Located 2,000 kilometres from the Amazon and 18 hours from Rio, the city of Brasília – the capital of Brazil – is a mythical place: a concrete utopia born out of the desert. In 1956 visionary architect Oscar Niemeyer and urbanist Lúcio Costa invented an urban plan and structures that would attempt to micromanage the daily activity of human life. The goal was to create the space that would birth “the new Brazilian citizen”. Now the stark beauty of the city acts as a backdrop to isolation, changing values, and the dynamic power and politics of today's Brazil. Brasília: Life After Design takes us to a city rarely seen by the international viewer: what is it like to live in someone else’s idea?

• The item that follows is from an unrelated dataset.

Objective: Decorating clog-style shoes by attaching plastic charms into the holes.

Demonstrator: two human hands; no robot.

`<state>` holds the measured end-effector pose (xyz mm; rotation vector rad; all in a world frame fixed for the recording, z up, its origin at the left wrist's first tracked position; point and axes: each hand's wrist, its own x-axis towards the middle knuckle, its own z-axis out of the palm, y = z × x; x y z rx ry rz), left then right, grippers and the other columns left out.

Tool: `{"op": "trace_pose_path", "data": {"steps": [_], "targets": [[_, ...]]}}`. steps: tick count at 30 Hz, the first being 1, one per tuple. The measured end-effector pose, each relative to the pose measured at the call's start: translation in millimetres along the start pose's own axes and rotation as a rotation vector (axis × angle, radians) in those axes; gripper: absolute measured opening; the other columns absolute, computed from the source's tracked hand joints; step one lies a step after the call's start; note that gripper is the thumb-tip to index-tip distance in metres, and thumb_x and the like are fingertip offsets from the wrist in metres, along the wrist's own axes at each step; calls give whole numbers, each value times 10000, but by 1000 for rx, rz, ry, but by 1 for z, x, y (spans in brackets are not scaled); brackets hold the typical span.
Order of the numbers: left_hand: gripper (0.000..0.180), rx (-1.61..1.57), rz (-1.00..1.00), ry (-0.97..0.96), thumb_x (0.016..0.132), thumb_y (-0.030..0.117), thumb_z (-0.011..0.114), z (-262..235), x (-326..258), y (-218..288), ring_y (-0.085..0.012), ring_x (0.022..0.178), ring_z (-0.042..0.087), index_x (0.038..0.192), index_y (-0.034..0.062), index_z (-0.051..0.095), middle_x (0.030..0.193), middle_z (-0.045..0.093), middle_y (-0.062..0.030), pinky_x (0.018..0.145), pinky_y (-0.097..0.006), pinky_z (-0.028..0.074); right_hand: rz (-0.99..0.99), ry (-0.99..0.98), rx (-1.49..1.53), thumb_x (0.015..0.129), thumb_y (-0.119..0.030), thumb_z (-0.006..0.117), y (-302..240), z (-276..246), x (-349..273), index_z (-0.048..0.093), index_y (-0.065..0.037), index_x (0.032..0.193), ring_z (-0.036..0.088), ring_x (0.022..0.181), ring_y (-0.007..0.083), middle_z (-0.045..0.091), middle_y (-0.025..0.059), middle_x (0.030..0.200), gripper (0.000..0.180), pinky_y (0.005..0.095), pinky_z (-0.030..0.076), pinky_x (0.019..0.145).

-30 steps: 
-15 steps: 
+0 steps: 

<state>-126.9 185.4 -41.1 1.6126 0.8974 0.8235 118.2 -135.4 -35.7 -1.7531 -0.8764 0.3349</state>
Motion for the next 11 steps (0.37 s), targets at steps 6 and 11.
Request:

The feature-length documentary will be screened alongside two short films on modernist architecture in Sheffield:
Elevation
Made by artist and filmmaker Esther Johnson in 2009, Elevation is a unique portrait of Sheffield’s in/famous Park Hill estate, created during an eclipse period between clearance and reinvention. It's a poignant memento of a turning point in the estate’s history, as the last embers of its communal ideal flicker out, and the first glimmers of its coming second life can be sensed.
Sheffield Modern Stories
Modernist architecture often divides opinion – aesthetically, socially, politically. Wherever you stand on it, though, you can’t deny that these structures mean something unique to the people who live, work and spend their leisure time in them. In this short film Sam Benham, a recent Graphic Design graduate from Sheffield Institute of Arts, shares personal stories of three buildings in Sheffield – some now demolished, others updated. If a building plays such an integral part in the local community, can it ever truly be replaced?
Doors open 1:30pm, films start 2pm.
This screening is part of the Sheffield Modern architecture weekender.